This is a reference implementation of several methods to calculate alignment gap probabilities using several different approximations to continuous-time Markov chains models of sequence evolution with insertions and deletions of geometrically distributed lengths (the "general geometric indel" model of De Maio, 2020; a special case of the "long indel" model of Miklós, Lunter & Holmes, 2004).
The methods implemented by this code include
- trajectory enumeration, as described by Miklós, Lunter & Holmes in the paper A "Long Indel" model for evolutionary sequence alignment (2004);
- manual moment-matching, as described by De Maio in the paper The Cumulative Indel Model: Fast and Accurate Statistical Evolutionary Alignment (2020);
- renormalized moment-matching, as described by Holmes in the paper A Model of Indel Evolution by Finite-State, Continuous-Time Machines (2020).
The code includes an implementation of Algorithm 1 from the MLH 2004 paper, which computes the likelihood of a state trajectory in an arbitrary continuous-time discrete-state Markov chain, with event times integrated out.
For clarity, this code currently makes the following simplifications relative to the full "Long Indel" model described in the paper:
- Currently it only calculates the gap likelihoods for internal chop zones (i.e. not the regions at the ends of the sequence, nor the probability of deleting/inserting the entire sequence). This is equivalent to considering only infinitely long sequences.
- Currently it does not use a mixture of geometric distributions for the indel lengths, just a single geometric distribution.
Generalizing the code to cover these cases would be relatively straightforward, and only involve changing the calculation of zone exit and transition rates. The "work" of the implementation is largely in counting trajectories and calculating their probabilities.
The Boost library is required for the command-line tool (though not if you just want to link to the C++ code).
Type make
to compile the command-line tool.
./trajeclike --mu .049 --y .543 --time 1 --maxlen 20 --maxevents 3 -v1
The values of the mu and y parameters here are (from the MLH 2004 paper) the maximum likelihood fit of a single-component geometric indel distribution to protein alignments in the HOMSTRAD database.

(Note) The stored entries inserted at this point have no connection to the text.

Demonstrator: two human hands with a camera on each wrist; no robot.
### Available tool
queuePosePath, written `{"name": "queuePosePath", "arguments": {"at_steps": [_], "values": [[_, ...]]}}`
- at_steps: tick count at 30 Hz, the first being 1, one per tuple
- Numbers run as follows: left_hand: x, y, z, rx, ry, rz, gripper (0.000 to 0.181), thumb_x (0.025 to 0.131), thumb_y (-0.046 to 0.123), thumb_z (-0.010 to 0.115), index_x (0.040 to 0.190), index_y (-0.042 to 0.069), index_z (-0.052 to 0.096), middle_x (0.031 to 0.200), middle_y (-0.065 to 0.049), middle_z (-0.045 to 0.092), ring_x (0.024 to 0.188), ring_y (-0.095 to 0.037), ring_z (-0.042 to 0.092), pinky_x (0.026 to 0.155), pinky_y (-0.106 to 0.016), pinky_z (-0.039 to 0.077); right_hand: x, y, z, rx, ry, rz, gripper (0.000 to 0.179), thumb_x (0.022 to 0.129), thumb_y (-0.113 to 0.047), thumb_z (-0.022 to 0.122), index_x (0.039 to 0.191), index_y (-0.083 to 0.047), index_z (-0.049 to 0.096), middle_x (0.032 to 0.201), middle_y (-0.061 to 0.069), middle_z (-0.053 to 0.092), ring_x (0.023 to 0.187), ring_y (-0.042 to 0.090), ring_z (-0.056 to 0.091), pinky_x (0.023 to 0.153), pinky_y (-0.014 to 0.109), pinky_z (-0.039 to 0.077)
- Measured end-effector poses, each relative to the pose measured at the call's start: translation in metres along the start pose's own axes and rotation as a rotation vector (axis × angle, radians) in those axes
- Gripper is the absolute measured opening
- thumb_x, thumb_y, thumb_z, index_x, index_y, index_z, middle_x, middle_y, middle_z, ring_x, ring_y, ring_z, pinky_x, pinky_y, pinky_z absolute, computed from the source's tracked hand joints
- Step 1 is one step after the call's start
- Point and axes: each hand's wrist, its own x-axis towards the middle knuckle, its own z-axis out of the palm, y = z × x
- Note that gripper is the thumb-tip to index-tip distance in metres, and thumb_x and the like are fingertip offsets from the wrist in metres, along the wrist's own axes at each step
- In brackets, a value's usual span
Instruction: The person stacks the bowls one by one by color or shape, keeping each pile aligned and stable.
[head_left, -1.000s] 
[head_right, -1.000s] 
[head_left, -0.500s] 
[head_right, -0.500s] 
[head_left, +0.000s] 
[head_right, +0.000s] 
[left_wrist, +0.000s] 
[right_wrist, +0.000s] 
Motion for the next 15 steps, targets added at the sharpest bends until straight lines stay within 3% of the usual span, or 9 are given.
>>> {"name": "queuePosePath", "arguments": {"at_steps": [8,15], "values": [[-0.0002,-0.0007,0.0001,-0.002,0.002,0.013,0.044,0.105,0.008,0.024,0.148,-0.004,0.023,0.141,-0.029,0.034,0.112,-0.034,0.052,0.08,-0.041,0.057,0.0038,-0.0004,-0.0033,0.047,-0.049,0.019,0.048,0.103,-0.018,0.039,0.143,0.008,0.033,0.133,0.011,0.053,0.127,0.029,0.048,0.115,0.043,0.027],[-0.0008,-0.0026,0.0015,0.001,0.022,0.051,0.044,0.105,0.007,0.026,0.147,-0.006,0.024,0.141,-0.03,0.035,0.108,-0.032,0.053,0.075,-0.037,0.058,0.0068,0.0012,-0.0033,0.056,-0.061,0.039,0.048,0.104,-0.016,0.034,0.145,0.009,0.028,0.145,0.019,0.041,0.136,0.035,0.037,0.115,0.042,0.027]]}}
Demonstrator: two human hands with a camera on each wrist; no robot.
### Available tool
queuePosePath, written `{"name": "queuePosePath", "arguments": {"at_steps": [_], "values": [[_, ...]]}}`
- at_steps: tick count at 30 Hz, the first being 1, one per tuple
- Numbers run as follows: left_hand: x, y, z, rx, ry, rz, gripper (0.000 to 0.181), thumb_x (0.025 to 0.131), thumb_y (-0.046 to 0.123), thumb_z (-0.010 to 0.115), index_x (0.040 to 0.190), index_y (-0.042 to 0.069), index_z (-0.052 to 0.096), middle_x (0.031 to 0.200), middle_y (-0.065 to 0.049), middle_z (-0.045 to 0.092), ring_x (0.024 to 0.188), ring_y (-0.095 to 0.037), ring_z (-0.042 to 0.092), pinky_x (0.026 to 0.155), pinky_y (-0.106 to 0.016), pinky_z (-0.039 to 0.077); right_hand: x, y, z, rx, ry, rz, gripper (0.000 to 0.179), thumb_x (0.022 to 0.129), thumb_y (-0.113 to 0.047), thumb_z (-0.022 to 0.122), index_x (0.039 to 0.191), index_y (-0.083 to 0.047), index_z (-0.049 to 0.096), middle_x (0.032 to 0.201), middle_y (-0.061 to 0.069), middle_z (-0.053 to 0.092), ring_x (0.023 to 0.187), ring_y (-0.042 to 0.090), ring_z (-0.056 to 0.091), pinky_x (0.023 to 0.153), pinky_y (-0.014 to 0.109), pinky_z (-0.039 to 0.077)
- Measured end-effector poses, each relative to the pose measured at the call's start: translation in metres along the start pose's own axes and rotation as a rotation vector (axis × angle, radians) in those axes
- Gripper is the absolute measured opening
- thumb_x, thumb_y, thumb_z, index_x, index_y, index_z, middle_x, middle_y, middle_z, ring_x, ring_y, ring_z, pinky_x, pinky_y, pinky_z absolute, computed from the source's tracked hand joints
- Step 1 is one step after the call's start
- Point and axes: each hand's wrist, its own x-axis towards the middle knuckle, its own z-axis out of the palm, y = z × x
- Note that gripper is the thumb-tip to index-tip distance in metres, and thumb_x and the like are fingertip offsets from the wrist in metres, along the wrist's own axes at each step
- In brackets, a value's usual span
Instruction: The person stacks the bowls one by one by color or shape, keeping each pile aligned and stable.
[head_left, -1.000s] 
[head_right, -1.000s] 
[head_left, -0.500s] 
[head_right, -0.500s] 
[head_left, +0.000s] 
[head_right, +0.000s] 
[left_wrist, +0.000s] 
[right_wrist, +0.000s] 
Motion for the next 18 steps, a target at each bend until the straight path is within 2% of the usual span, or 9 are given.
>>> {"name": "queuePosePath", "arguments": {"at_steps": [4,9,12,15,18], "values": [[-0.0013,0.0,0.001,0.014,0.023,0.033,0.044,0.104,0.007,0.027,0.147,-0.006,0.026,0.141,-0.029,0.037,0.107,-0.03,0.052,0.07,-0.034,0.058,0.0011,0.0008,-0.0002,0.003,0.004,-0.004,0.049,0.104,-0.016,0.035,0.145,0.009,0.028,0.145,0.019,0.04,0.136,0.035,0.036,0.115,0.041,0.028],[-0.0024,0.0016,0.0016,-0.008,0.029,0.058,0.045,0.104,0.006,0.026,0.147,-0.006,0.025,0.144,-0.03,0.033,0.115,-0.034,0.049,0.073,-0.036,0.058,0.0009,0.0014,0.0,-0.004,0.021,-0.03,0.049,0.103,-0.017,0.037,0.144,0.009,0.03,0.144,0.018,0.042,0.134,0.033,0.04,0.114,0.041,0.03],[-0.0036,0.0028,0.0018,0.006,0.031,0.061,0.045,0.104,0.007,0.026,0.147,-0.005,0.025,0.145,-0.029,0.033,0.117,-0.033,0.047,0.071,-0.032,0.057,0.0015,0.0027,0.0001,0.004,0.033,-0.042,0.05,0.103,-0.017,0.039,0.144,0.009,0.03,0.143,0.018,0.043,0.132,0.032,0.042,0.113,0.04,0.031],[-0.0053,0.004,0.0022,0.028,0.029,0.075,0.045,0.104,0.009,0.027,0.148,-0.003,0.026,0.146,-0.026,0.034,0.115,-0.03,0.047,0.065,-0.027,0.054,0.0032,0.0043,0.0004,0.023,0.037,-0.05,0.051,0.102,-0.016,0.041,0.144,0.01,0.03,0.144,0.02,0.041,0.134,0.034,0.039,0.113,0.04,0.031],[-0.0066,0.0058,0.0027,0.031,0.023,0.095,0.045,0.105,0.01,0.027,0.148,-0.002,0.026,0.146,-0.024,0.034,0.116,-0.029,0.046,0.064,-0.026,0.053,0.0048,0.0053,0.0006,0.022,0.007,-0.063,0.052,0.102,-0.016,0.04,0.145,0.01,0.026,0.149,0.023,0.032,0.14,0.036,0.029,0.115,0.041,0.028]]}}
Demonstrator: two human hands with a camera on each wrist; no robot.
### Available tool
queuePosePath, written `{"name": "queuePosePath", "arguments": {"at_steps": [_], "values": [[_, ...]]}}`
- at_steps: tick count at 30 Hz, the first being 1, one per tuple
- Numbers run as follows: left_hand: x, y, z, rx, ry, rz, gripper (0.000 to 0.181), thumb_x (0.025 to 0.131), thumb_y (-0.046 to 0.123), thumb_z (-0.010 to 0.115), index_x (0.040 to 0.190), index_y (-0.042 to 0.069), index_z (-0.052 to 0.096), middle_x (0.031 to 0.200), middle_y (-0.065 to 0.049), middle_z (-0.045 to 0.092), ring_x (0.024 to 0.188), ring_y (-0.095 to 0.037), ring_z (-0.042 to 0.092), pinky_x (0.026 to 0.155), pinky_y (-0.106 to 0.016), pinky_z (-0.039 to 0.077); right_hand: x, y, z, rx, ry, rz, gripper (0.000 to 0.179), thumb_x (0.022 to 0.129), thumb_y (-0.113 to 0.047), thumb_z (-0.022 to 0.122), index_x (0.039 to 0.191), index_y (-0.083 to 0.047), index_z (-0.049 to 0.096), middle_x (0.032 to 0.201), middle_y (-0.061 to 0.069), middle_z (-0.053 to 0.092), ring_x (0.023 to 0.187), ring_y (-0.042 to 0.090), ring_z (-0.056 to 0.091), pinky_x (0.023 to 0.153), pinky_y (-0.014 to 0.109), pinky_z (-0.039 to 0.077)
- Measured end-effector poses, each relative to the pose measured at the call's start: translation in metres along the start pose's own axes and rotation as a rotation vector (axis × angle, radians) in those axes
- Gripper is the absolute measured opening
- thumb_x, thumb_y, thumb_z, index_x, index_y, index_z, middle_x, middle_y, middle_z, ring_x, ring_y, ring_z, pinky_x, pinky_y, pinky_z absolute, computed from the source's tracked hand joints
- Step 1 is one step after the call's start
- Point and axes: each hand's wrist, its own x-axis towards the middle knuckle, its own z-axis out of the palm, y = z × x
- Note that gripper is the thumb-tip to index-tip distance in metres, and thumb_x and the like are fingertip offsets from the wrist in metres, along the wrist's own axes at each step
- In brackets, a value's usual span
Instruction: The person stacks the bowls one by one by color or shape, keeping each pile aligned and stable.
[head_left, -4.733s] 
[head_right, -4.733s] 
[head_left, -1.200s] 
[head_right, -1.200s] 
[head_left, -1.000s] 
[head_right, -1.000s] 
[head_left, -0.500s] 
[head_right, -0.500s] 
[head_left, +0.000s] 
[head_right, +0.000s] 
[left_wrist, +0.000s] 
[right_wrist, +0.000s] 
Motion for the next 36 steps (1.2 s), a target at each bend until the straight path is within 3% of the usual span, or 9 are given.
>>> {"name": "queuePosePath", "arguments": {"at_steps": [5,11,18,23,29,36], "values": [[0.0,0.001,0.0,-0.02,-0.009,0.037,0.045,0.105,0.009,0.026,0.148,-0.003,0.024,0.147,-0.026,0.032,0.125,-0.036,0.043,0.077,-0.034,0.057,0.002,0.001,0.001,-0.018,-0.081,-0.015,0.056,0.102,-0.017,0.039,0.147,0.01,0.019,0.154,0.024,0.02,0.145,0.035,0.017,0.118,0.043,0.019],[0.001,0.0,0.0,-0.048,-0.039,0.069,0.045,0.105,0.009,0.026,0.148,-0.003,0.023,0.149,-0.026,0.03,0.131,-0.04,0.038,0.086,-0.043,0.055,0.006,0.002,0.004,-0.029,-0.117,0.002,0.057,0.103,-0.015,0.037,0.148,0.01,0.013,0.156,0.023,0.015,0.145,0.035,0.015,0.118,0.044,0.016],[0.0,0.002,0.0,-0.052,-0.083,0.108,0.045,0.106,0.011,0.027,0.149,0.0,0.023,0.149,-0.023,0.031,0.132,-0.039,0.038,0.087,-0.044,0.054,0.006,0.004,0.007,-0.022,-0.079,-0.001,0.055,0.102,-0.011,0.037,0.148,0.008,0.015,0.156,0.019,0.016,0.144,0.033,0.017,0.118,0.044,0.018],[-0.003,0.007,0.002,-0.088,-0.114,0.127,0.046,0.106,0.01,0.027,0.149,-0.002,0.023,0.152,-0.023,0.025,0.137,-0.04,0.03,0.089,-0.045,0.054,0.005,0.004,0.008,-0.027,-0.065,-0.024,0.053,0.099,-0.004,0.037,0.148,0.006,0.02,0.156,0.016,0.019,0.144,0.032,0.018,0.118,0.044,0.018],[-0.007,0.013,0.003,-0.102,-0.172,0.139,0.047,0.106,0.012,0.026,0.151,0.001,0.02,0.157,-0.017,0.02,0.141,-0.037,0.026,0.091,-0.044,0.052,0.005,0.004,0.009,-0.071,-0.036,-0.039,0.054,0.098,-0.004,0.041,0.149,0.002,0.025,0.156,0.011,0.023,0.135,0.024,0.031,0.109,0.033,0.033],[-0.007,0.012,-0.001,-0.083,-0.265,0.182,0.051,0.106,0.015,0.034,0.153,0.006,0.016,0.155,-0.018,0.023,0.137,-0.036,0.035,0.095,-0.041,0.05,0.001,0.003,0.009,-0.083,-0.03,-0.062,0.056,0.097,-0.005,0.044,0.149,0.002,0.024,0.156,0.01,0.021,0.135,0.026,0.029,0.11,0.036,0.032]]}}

To compare to simulation results, run with the --simulate
switch
(note that this simulates directly from the underlying continuous-time Markov chain)
./trajeclike --mu .049 --y .543 --time 1 --maxlen 20 --simulate -v1
For more verbose logging, increase the verbosity (-v
).
For example, -v1
will display a legend for the output probability matrix. Higher verbosity levels will display more information, such as progress messages.
For help, use -h
.
If you turn on verbose logging (-v1
), the program will report summary statistics including the moments of the gap length distribution.
The node script relent.js
can be used to compute the relative entropy between gap length distributions computed using different methods.